#### Work to be completed:
Make an exact copy of all the data, pictures excluded.

#### Collected data:

BEGIN

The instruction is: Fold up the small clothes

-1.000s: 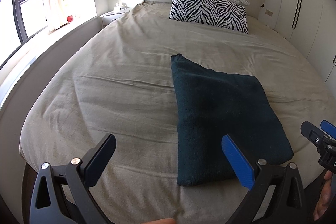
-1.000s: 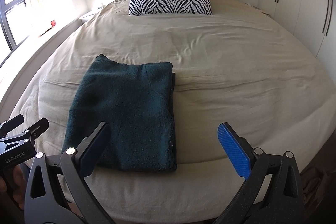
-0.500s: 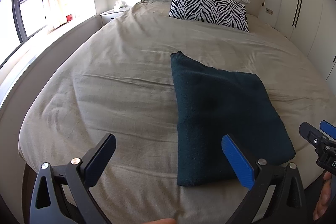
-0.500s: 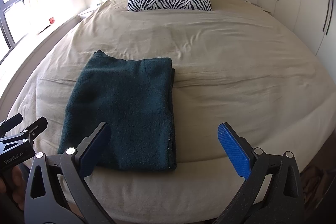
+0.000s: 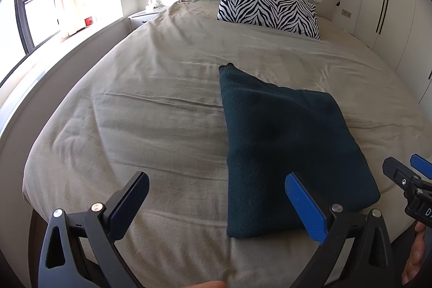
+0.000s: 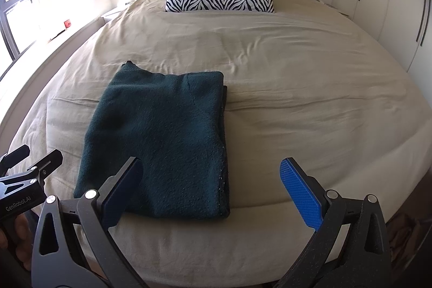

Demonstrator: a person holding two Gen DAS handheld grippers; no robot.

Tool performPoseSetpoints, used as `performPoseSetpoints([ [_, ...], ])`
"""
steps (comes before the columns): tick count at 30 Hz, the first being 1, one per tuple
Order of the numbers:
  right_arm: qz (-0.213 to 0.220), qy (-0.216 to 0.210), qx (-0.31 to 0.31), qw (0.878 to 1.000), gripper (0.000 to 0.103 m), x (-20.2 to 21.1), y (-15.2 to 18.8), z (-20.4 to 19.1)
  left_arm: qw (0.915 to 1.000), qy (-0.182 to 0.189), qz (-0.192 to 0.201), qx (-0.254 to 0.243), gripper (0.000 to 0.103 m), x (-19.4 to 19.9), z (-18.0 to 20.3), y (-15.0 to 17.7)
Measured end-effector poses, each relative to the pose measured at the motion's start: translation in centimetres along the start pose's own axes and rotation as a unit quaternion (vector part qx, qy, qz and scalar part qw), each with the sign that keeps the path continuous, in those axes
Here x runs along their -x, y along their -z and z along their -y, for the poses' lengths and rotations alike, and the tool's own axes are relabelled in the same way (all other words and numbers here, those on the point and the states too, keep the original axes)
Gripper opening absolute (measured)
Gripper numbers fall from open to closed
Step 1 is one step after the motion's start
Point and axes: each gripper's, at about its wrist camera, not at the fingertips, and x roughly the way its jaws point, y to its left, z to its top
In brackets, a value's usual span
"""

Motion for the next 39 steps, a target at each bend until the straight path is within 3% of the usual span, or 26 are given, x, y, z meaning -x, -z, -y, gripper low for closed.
performPoseSetpoints([
  [39,-0.003,-0.002,0.001,1.000,0.103,-0.05,0.36,-0.17,1.0000,0.000,-0.001,-0.001,0.103,-0.11,-0.05,0.16],
])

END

#### Task solution:
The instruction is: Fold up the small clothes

-1.000s: 
-1.000s: 
-0.500s: 
-0.500s: 
+0.000s: 
+0.000s: 

Demonstrator: a person holding two Gen DAS handheld grippers; no robot.

Tool performPoseSetpoints, used as `performPoseSetpoints([ [_, ...], ])`
"""
steps (comes before the columns): tick count at 30 Hz, the first being 1, one per tuple
Order of the numbers:
  right_arm: qz (-0.213 to 0.220), qy (-0.216 to 0.210), qx (-0.31 to 0.31), qw (0.878 to 1.000), gripper (0.000 to 0.103 m), x (-20.2 to 21.1), y (-15.2 to 18.8), z (-20.4 to 19.1)
  left_arm: qw (0.915 to 1.000), qy (-0.182 to 0.189), qz (-0.192 to 0.201), qx (-0.254 to 0.243), gripper (0.000 to 0.103 m), x (-19.4 to 19.9), z (-18.0 to 20.3), y (-15.0 to 17.7)
Measured end-effector poses, each relative to the pose measured at the motion's start: translation in centimetres along the start pose's own axes and rotation as a unit quaternion (vector part qx, qy, qz and scalar part qw), each with the sign that keeps the path continuous, in those axes
Here x runs along their -x, y along their -z and z along their -y, for the poses' lengths and rotations alike, and the tool's own axes are relabelled in the same way (all other words and numbers here, those on the point and the states too, keep the original axes)
Gripper opening absolute (measured)
Gripper numbers fall from open to closed
Step 1 is one step after the motion's start
Point and axes: each gripper's, at about its wrist camera, not at the fingertips, and x roughly the way its jaws point, y to its left, z to its top
In brackets, a value's usual span
"""

Motion for the next 39 steps, a target at each bend until the straight path is within 3% of the usual span, or 26 are given, x, y, z meaning -x, -z, -y, gripper low for closed.
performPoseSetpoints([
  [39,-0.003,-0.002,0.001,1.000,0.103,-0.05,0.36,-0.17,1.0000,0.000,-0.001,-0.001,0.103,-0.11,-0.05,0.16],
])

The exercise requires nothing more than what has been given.